* **PROBLEM TO SOLVE**
A single number is wanted: how many lines of the data below include the string "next"?

* **MATERIAL PROVIDED**

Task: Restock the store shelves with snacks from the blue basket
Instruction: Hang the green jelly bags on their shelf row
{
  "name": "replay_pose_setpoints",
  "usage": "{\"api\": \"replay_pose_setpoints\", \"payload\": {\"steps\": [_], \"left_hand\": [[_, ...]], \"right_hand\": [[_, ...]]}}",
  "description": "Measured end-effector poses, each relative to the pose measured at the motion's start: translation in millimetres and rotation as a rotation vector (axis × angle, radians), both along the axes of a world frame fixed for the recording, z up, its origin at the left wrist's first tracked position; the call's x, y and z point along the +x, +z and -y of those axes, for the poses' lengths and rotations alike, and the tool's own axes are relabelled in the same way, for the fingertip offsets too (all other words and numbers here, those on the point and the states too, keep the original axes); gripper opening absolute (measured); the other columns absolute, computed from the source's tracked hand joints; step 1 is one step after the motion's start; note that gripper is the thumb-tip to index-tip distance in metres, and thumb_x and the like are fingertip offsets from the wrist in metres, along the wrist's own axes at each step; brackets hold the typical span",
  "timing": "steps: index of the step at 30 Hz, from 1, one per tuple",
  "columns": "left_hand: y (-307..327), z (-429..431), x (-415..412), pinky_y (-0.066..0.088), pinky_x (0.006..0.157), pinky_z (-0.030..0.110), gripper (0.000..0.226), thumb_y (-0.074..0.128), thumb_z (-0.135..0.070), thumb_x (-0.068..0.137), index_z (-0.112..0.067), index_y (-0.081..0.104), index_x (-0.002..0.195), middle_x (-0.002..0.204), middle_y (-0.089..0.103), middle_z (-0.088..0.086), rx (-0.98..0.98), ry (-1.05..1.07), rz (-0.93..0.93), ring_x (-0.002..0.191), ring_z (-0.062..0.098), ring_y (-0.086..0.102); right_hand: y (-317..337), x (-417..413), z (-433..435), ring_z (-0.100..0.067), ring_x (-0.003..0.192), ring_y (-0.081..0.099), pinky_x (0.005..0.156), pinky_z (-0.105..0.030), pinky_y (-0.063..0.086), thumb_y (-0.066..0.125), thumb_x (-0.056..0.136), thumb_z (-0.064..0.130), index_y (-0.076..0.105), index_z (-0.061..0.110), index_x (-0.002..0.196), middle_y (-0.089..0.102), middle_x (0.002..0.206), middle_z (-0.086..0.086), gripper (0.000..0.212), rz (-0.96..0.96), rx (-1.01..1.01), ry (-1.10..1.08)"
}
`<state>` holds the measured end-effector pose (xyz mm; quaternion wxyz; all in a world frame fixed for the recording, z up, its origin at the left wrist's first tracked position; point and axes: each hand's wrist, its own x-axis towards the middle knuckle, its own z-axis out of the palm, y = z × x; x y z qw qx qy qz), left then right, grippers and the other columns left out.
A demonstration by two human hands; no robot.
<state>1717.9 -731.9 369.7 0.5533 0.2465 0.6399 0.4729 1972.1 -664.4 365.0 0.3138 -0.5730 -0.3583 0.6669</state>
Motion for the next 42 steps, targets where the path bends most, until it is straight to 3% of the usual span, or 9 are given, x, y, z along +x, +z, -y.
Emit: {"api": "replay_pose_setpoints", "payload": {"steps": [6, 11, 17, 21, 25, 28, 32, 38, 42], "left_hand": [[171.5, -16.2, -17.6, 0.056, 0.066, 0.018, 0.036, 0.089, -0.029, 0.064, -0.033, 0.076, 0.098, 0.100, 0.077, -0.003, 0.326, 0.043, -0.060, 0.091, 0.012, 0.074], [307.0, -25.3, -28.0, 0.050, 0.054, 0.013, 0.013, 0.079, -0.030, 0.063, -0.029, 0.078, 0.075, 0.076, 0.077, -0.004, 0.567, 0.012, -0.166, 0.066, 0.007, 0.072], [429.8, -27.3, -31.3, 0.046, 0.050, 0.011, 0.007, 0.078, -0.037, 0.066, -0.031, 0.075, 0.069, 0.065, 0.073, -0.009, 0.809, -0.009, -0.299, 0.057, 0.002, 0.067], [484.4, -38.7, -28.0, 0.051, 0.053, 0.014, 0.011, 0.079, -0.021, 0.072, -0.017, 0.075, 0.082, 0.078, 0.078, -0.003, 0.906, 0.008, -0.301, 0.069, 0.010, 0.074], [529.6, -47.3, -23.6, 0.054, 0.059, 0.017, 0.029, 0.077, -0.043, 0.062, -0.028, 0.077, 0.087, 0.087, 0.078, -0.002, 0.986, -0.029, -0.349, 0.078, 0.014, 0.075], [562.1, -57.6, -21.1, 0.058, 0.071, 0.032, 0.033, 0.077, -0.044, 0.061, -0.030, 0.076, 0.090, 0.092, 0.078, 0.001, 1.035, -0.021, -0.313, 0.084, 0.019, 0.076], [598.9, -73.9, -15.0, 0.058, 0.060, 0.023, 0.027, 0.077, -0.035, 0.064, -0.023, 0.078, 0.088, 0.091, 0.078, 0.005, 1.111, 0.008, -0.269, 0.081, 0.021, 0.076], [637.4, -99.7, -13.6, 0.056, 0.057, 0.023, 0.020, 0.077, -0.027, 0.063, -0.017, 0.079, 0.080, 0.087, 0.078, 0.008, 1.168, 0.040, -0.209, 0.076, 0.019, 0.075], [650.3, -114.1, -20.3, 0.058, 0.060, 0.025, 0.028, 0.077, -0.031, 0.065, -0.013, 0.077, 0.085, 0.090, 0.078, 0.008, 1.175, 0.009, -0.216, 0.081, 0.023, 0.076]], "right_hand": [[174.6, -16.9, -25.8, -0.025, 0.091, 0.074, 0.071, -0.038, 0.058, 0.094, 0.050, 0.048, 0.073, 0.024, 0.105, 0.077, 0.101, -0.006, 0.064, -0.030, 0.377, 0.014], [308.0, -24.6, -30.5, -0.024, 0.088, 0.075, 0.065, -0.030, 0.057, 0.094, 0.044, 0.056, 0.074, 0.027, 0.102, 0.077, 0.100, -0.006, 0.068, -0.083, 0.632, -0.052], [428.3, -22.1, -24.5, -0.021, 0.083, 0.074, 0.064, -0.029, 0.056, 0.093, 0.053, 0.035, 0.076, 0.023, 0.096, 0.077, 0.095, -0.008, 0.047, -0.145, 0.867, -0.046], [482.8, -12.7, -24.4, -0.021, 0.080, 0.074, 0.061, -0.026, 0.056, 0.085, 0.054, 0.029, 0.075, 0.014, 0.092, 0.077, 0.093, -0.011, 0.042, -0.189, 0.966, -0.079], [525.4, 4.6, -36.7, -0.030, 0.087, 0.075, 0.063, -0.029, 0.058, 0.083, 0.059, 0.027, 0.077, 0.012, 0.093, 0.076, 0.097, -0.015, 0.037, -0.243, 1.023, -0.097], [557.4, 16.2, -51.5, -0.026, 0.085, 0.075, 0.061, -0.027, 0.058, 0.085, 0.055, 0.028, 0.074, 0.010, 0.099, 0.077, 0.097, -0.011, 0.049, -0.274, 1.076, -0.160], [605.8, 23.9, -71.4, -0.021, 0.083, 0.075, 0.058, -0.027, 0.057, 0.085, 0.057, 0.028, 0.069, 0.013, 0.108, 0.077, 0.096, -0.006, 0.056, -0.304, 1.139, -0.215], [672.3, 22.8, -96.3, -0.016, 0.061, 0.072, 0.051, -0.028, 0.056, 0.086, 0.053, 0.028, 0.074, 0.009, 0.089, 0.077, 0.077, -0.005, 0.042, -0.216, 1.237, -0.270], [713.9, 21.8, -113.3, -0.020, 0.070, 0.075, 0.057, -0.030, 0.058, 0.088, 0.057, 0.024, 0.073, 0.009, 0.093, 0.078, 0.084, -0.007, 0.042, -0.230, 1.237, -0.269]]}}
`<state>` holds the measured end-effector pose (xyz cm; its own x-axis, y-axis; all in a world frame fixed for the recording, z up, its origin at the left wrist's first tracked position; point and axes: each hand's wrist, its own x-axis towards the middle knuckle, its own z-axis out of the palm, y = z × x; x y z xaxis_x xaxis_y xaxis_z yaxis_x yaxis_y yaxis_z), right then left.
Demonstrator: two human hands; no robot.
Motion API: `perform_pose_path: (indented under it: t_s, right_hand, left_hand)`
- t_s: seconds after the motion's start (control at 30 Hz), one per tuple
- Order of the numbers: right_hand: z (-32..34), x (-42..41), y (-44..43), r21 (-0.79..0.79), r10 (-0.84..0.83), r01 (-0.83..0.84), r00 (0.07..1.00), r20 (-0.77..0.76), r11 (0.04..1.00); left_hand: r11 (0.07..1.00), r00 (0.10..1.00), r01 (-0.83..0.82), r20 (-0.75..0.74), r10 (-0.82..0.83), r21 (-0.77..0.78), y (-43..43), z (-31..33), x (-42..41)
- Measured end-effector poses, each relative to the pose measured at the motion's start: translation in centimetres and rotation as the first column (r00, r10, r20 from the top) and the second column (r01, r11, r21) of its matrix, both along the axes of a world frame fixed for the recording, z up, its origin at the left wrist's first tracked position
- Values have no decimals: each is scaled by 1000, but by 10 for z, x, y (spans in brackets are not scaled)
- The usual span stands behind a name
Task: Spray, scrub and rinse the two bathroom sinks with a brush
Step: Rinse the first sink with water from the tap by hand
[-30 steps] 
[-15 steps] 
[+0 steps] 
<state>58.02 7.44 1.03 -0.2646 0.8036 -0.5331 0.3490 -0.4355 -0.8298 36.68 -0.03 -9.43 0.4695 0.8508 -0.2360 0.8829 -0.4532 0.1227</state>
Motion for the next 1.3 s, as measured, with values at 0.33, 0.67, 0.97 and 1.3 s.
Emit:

* **YOUR RESPONSE**
2